## TRY IT
Reproduce the full listing exactly.

=== Begin Enclosure ===

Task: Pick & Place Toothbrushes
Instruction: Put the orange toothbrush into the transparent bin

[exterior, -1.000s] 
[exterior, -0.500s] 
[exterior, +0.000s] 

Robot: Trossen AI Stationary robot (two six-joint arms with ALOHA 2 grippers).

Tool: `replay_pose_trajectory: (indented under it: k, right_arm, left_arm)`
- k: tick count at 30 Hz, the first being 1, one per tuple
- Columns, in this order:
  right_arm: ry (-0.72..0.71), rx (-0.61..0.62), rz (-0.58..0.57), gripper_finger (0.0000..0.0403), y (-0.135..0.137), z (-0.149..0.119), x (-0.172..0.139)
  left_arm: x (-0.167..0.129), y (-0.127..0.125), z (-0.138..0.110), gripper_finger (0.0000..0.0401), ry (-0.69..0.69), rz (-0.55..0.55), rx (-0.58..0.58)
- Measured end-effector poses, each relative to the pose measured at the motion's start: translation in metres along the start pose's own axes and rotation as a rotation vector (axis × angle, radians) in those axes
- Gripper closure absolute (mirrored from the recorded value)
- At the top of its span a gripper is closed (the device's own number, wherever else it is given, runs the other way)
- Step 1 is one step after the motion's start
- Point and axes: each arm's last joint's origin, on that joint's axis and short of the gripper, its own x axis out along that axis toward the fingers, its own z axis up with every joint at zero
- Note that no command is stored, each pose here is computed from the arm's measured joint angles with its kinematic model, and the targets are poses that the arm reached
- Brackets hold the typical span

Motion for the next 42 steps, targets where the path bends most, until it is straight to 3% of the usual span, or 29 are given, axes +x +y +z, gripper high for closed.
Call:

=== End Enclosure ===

## TASK ANSWER
Task: Pick & Place Toothbrushes
Instruction: Put the orange toothbrush into the transparent bin

[exterior, -1.000s] 
[exterior, -0.500s] 
[exterior, +0.000s] 

Robot: Trossen AI Stationary robot (two six-joint arms with ALOHA 2 grippers).

Tool: `replay_pose_trajectory: (indented under it: k, right_arm, left_arm)`
- k: tick count at 30 Hz, the first being 1, one per tuple
- Columns, in this order:
  right_arm: ry (-0.72..0.71), rx (-0.61..0.62), rz (-0.58..0.57), gripper_finger (0.0000..0.0403), y (-0.135..0.137), z (-0.149..0.119), x (-0.172..0.139)
  left_arm: x (-0.167..0.129), y (-0.127..0.125), z (-0.138..0.110), gripper_finger (0.0000..0.0401), ry (-0.69..0.69), rz (-0.55..0.55), rx (-0.58..0.58)
- Measured end-effector poses, each relative to the pose measured at the motion's start: translation in metres along the start pose's own axes and rotation as a rotation vector (axis × angle, radians) in those axes
- Gripper closure absolute (mirrored from the recorded value)
- At the top of its span a gripper is closed (the device's own number, wherever else it is given, runs the other way)
- Step 1 is one step after the motion's start
- Point and axes: each arm's last joint's origin, on that joint's axis and short of the gripper, its own x axis out along that axis toward the fingers, its own z axis up with every joint at zero
- Note that no command is stored, each pose here is computed from the arm's measured joint angles with its kinematic model, and the targets are poses that the arm reached
- Brackets hold the typical span

Motion for the next 42 steps, targets where the path bends most, until it is straight to 3% of the usual span, or 29 are given, axes +x +y +z, gripper high for closed.
Call:

There is no additional output for this exercise.